Low FODMAP Lemony Quinoa Chickpea Salad
Ingredients
- 3/4 cup quinoa (uncooked) *rinse under water before cooking
- 1 1/3 cup water
- 1 Tbsp garlic-infused olive oil
- 140 grams red pepper, diced (roughly 1 small pepper)
- 150 grams zucchini, diced diced (roughly 1 medium zucchini)
- 1 cup flat leaf parsley minced
- 1 cup canned chickpeas rinsed under water
- 1/4 cup lemon juice
- 1/4 cup garlic-infused olive oil
- 1/2 tsp salt
- zest of 1 lemon
Instructions
- Rinse quinoa under water, then add to medium pot with 1 1/3 cup water. Bring to boil, then reduce to medium low heat and simmer with lid on for 12-15 minutes, or until water is fully absorbed. Remove from heat, fluff with fork, and let cool for 10 minutes.
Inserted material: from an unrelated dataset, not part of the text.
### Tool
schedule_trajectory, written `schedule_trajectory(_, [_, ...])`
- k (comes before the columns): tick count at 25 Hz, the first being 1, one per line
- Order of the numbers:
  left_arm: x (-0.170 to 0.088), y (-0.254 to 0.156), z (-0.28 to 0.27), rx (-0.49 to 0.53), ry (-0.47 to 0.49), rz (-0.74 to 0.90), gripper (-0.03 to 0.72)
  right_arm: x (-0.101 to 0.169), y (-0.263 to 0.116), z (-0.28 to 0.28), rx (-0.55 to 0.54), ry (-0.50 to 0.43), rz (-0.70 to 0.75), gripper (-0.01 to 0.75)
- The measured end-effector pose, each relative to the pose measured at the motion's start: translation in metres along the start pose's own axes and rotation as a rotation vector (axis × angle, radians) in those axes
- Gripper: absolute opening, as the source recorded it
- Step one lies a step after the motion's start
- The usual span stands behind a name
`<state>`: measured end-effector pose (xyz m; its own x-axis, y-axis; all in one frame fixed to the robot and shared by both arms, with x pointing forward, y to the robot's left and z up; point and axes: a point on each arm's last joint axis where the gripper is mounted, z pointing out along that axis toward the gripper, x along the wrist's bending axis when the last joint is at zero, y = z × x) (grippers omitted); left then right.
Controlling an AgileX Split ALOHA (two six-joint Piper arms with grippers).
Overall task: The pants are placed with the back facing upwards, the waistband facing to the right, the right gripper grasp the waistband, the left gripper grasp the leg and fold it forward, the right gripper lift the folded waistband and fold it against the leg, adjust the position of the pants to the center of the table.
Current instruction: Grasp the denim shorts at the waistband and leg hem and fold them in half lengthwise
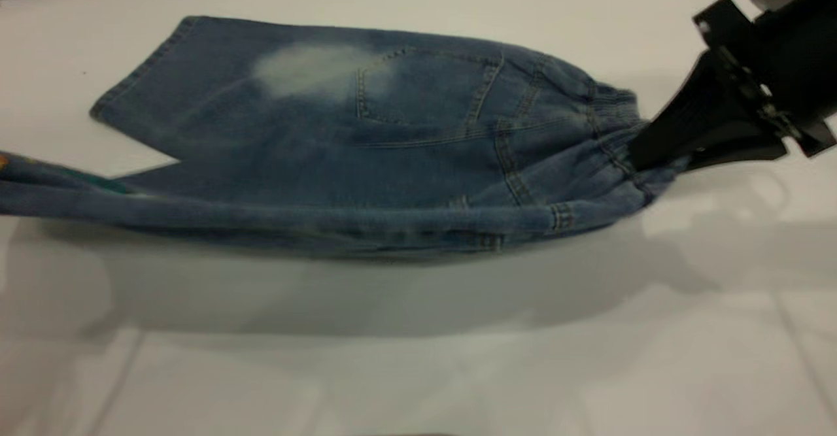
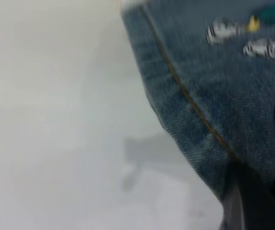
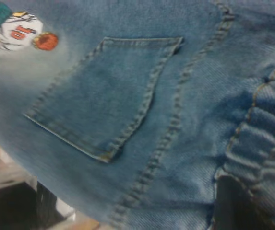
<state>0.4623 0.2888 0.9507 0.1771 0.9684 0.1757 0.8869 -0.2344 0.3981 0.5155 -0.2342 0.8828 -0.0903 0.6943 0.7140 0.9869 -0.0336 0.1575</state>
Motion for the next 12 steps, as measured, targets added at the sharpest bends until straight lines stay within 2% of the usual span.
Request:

- Meanwhile, heat 1 Tbsp garlic-infused olive oil in a skillet over medium heat. Sautee diced red pepper for 3 minutes and then add the diced zucchini and sautee until al dente (about 3-5 minutes).
- Add lemon juice, 1/4 cup garlic-infused olive oil, lemon zest and salt to a container with a lid and shake vigorously to mix.
- Once the quinoa and vegetables are done and slightly cooled, add all ingredients to a bowl and toss well.
Notes
Nutrition
Thanks for stopping by, and I hope you enjoy this lemony low FODMAP quinoa salad as much as I do!